The True Story
Jessie was eating olives over the kitchen sink when she woke up in the emergency room. She’d almost died, but only almost. “It’s a good thing you called 9-1-1 before you hit the floor,” the doctor told her.
“But I didn’t call.” Jessie had been spitting pits into one hand, brine running down her forearm. She touched her forearm now, remembering. She touched the bruised, bald area of her scalp and the stitches.
“The EMTs broke down the door.”
She found her phone on the floor of her apartment.
“See, you must have called,” her boyfriend said. “You were alone, weren’t you?”
She nodded. “But my phone was way over there. It wasn’t me.”
The boyfriend kept pausing the TV show to bring it up. “Then who called? The cat?”
They looked at the cat, who blinked.
Jessie stood watching the cat from different angles, then came up close to inspect the cat’s paws. She thought of the first time she saw the cat as a kitten in a box in a garage—how their eyes met over the cardboard edge. Later, Jessie shook her boyfriend awake in the night, her eyes wet and possessed. She garbled through her dental retainer, “I think you were right.”

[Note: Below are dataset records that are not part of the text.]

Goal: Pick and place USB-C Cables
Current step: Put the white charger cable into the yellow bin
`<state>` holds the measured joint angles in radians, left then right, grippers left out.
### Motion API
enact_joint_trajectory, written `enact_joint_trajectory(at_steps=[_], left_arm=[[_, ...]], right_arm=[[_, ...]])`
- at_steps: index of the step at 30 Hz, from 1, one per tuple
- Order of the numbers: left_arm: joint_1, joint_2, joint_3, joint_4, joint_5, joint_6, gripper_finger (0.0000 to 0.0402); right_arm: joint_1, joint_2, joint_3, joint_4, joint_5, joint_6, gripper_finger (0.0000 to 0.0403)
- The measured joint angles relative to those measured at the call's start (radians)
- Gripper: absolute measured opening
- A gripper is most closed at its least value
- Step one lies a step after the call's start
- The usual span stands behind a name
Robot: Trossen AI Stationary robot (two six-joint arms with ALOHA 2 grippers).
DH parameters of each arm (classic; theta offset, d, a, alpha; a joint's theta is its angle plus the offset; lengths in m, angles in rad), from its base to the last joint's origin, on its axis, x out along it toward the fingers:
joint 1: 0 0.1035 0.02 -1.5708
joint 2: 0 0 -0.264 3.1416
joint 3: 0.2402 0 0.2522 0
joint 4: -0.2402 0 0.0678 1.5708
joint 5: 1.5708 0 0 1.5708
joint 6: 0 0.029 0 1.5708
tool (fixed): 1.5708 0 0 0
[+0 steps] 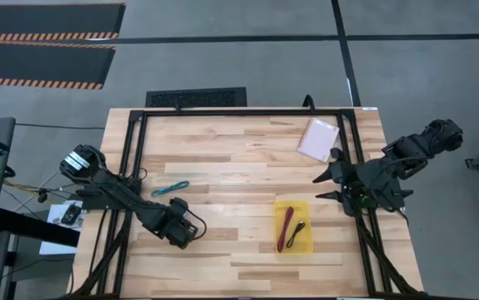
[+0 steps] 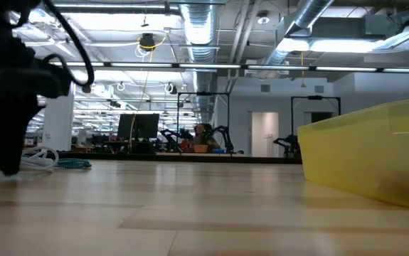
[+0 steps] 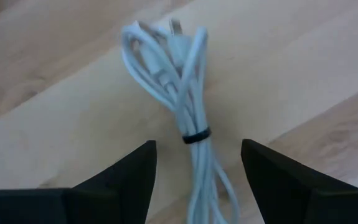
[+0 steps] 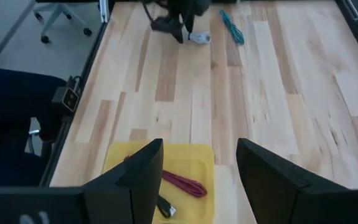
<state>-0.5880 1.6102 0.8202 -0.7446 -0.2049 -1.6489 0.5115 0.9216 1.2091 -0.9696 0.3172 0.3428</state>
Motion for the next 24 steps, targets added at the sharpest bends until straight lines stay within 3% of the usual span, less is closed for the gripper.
enact_joint_trajectory(at_steps=[7,16,21,24], left_arm=[[0.001,0.052,0.006,0.007,0.021,0.003,0.0156],[0.000,0.052,0.004,0.056,-0.004,0.061,0.0014],[-0.002,0.056,0.024,0.067,-0.062,0.130,0.0007],[0.000,0.065,0.054,0.082,-0.163,0.195,0.0004]], right_arm=[[-0.003,0.001,0.000,0.036,0.000,-0.003,0.0226],[-0.004,0.016,0.001,0.036,0.002,0.013,0.0226],[-0.004,0.048,0.001,0.032,0.001,0.015,0.0226],[-0.004,0.081,0.001,0.045,0.002,0.015,0.0226]])
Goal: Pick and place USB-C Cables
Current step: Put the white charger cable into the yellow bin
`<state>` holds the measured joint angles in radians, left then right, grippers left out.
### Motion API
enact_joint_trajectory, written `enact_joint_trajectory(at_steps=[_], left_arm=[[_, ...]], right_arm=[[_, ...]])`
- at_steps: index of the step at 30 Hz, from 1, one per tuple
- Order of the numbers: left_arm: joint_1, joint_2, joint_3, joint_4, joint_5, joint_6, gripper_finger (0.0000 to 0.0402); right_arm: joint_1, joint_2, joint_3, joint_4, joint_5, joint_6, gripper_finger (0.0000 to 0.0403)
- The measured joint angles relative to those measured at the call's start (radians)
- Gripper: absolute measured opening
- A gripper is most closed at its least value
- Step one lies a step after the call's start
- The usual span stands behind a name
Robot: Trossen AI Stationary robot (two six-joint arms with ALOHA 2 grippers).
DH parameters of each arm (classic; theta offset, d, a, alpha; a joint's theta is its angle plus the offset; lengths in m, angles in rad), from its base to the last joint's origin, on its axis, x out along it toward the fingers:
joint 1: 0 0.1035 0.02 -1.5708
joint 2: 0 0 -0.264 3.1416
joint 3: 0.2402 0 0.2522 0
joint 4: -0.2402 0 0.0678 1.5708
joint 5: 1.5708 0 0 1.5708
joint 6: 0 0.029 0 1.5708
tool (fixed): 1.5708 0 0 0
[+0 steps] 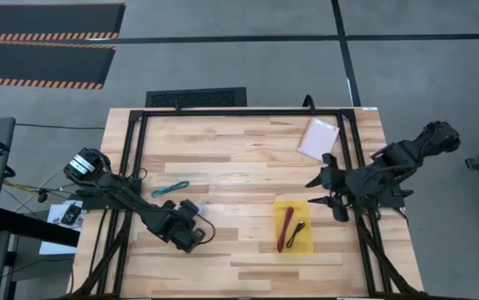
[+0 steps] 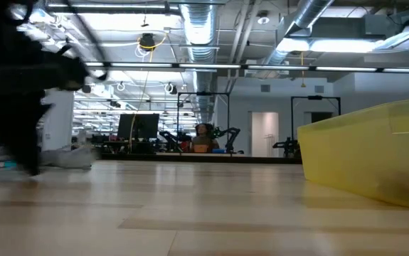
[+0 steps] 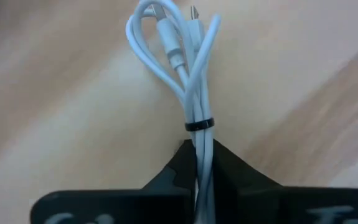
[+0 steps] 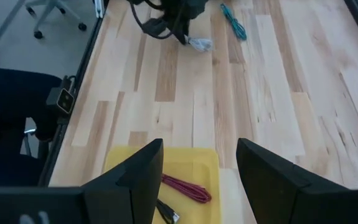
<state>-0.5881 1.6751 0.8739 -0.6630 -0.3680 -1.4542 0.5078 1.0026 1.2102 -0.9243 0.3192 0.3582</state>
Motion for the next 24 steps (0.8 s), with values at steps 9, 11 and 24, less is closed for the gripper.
enact_joint_trajectory(at_steps=[9,11,24], left_arm=[[0.061,-0.005,0.116,0.236,-0.181,0.348,0.0001],[0.078,-0.005,0.133,0.339,-0.197,0.493,0.0001],[0.145,-0.047,0.146,0.845,-0.188,1.062,0.0000]], right_arm=[[-0.041,0.125,0.000,0.016,-0.001,-0.101,0.0226],[-0.046,0.145,0.000,0.054,-0.001,-0.154,0.0226],[-0.062,0.118,-0.084,0.413,-0.002,-0.276,0.0226]])
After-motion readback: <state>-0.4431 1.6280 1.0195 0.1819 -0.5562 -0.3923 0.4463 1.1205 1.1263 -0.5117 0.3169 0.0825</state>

Jessie recreated the night in question, collapsing in front of the cat, waiting for a response. She hired a local pet psychologist to study the cat. She stared at the cat, as though imploring verbal corroboration. She found stories of feline heroism on the internet and read them aloud to the boyfriend while he showered, so he couldn’t escape. “You have to believe me if you want this to work,” she said.
“Let’s agree to disagree,” was the last thing he said before she broke up with him.
Alone, Jessie repaid the cat for saving her life with treats and toys, incessant hugs and kisses. But the attention irritated the cat, who took to sitting in her litterbox and swiping at Jessie with claws. This went on until the cat, old and overweight, grew ill.
The cat wailed in corners, losing her sight. Vomit dried into her fur. She scrabbled her paws mid-dream as though hurtling to earth from a terrifying height. Jessie hounded her local veterinarians, in search of better news, and her distress opened a portal of need through which the boyfriend returned.
The volume of Jessie’s sorrow in the vet’s office frightened the boyfriend, and he apologized to the waiting room. “Don’t say sorry for her,” said an old woman with a pink-eyed Pitbull. “It’s her family.” Chastened, he rubbed Jessie’s back. The furry lump in her lap twitched.
After, Jessie felt lighter, free, now that her duty to the creature was finished. It was like waking from a long, intense dream of having been saved by a cat. She stepped into the sunny parking lot with the cat’s wrapped body in an old backpack and took the boyfriend’s hand. She realized she no longer cared about winning. It was behind them. Wasn’t there more to love than a shared, compatible reality?
In the car in the parking lot, the boyfriend yanked on his seatbelt and startled. He jerked to look at the backpack in Jessie’s lap. “Did you hear that?” he said.
“What?” Jessie said. “Hear what?”
The boyfriend gingerly moved the backpack from her arms to the backseat. “Never mind,” he said, and started the car.
That night, the boyfriend asked Jessie if she’d set her alarm, and she said yes, and they smiled at each other, an old routine revived. She fell asleep quickly, the heavy sleep of the unburdened, but the boyfriend rolled between the sheets. It was after two when he slipped into jeans, out the back door, to the patch of upturned soil, under which they had packed the cat’s lifeless body into the cold dirt.
The flashlight’s beam cut shadows in the grass as the boyfriend lowered to his knees, sat on his heels. He listened, eager and afraid. The trees creaked in the wind. He slid to his stomach and pressed his ear against the earth, straining to hear it again, the sound of something impossible and his, something he’d be desperate and doomed to share.